Working with Plugins#

To connect with sources and destinations that are not currently supported natively in Tabsdata, you can use these connector plugins.

Source Plugin#

The SourcePlugin class enables reading from sources which do not have built-in support in Tabsdata.

Here is an example of the SourcePlugin class in use.

import os
import polars as pl
import requests
import tabsdata as td

class PyPIPkgStatsSource(td.SourcePlugin):
    def __init__(self, package_name: str):
        self.package_name = package_name

    def chunk(self, working_dir: str) -> str:
        # Endpoint with the downloads information of the package
        base_endpoint = f"https://pypistats.org/api/packages/{self.package_name}"
        # Get the downloads by system
        downloads_by_system = requests.get(f"{base_endpoint}/system").json().get("data")

        # Store the information
        destination_file = "data.parquet"
        destination_path = os.path.join(working_dir, destination_file)
        pl.DataFrame(downloads_by_system).write_parquet(destination_path)
        return destination_file

@td.publisher(
    source=PyPIPkgStatsSource("polars"),
    tables="output",
)

def input_plugin_from_pypi(df: td.TableFrame):
    return df

In the above example, you create a PyPIPkgStatsSource class that inherits from the SourcePlugin class.

The PyPIPkgStatsSource class takes a Python package name as an input, retrieves the statistics related to the package, stores the data in a file on the server, and returns that file to the publisher. You use the PyPIPkgStatsSource class while defining the source property of the publisher.

Destination Plugin#

The DestinationPlugin class enables writing to destinations which do not have built-in support in Tabsdata.

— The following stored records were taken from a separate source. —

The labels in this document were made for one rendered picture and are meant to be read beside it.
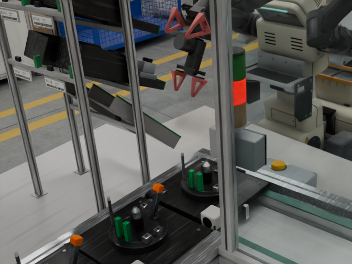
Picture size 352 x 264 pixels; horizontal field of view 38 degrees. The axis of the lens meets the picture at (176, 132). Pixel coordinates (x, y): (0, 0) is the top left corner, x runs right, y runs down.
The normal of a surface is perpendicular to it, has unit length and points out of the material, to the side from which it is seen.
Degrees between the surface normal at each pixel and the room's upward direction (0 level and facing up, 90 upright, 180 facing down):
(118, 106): 90
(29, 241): 0
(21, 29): 90
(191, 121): 0
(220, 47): 90
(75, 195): 0
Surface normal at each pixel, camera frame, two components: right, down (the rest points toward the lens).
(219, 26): -0.68, 0.37
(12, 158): -0.08, -0.90
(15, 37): 0.64, 0.29
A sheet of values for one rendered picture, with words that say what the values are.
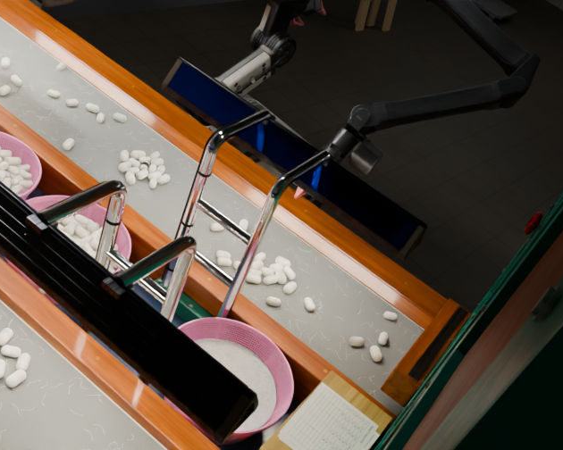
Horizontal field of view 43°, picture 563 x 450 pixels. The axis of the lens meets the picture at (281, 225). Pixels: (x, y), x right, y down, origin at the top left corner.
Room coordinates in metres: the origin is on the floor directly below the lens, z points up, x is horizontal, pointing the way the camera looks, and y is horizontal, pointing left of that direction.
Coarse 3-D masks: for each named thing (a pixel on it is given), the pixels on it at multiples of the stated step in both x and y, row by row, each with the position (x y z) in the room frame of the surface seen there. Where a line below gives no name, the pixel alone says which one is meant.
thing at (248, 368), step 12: (204, 348) 0.95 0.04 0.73; (216, 348) 0.96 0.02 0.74; (228, 348) 0.98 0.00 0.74; (240, 348) 1.00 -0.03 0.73; (228, 360) 0.95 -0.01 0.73; (240, 360) 0.96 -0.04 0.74; (252, 360) 0.98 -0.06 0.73; (240, 372) 0.94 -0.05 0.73; (252, 372) 0.95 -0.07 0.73; (264, 372) 0.96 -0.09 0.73; (252, 384) 0.92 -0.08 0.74; (264, 384) 0.93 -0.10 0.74; (264, 396) 0.90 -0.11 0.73; (264, 408) 0.88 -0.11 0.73; (252, 420) 0.85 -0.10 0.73; (264, 420) 0.86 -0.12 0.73
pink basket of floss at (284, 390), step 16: (208, 320) 0.99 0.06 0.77; (224, 320) 1.01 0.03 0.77; (192, 336) 0.97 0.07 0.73; (208, 336) 0.99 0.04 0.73; (224, 336) 1.00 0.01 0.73; (240, 336) 1.01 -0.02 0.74; (256, 336) 1.02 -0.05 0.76; (256, 352) 1.00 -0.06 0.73; (272, 352) 1.00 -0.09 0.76; (272, 368) 0.98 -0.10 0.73; (288, 368) 0.96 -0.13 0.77; (288, 384) 0.94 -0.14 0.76; (288, 400) 0.89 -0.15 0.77; (272, 416) 0.87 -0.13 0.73; (240, 432) 0.78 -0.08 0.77; (256, 432) 0.80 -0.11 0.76
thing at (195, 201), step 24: (240, 120) 1.17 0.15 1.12; (264, 120) 1.22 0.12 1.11; (216, 144) 1.09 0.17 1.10; (312, 168) 1.12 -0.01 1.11; (192, 192) 1.08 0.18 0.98; (192, 216) 1.08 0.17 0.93; (216, 216) 1.06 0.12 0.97; (264, 216) 1.03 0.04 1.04; (240, 240) 1.04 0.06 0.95; (168, 264) 1.08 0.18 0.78; (240, 264) 1.03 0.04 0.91; (240, 288) 1.03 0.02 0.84; (192, 312) 1.05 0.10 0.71
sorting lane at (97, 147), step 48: (0, 48) 1.63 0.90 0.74; (0, 96) 1.43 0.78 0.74; (48, 96) 1.51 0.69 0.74; (96, 96) 1.61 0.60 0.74; (96, 144) 1.41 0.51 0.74; (144, 144) 1.50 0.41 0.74; (144, 192) 1.32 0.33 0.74; (288, 240) 1.37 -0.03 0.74; (336, 288) 1.28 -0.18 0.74; (336, 336) 1.13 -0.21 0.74
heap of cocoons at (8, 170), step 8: (0, 152) 1.23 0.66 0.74; (8, 152) 1.24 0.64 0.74; (0, 160) 1.21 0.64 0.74; (8, 160) 1.22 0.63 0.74; (16, 160) 1.23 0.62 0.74; (0, 168) 1.18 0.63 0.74; (8, 168) 1.20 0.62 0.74; (16, 168) 1.20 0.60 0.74; (24, 168) 1.22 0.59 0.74; (0, 176) 1.16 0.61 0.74; (8, 176) 1.18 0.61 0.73; (16, 176) 1.18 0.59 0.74; (24, 176) 1.19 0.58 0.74; (8, 184) 1.15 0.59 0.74; (16, 184) 1.16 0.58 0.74; (24, 184) 1.17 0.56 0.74; (32, 184) 1.18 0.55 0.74; (16, 192) 1.13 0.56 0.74; (24, 192) 1.16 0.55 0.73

Here is an example of the DestinationPlugin class in use.

import os
import tempfile
import polars as pl
from google.cloud import storage
import tabsdata as td

class GCPFileUpload(td.DestinationPlugin):
    def __init__(self, bucket_name: str, gcp_credentials_path: str):
        self.bucket_name = bucket_name
        self.gcp_credentials_path = gcp_credentials_path

    def stream(self, _: str, lf: pl.LazyFrame):
        # Set the GCP credentials path
        os.environ["GOOGLE_APPLICATION_CREDENTIALS"] = self.gcp_credentials_path

        # Create a temporary file
        with tempfile.NamedTemporaryFile(suffix=".csv") as tmp_file:
            temp_file_path = tmp_file.name
            lf.sink_csv(temp_file_path)
            # Extract filename
            destination_file = os.path.basename(temp_file_path)
            # Upload the file to GCP Storage
            client = storage.Client()
            bucket = client.bucket(self.bucket_name)
            blob = bucket.blob(destination_file)
            blob.upload_from_filename(temp_file_path)

@td.subscriber(
    tables = "data",
    destination = GCPFileUpload("<gcp-bucket-name>", "<path_to_gcp_credentials.json>"),
)

def subscriber(df: pl.DataFrame):
    return df

Where:

<gcp-bucket-name> is the name of your GCP bucket.
<path_to_gcp_credentials.json> is the full system path (typically starting with /users/user_name) to your gcp credentials file.

In the above example, you create a GCPFileUpload class that inherits from the DestinationPlugin class.

The GCPFileUpload class takes a GCP bucket name and credentials path as input, converts the table into a CSV and stores the csv file in the GCP bucket. Finally, you use the GCPFileUpload class while defining the destination for a subscriber.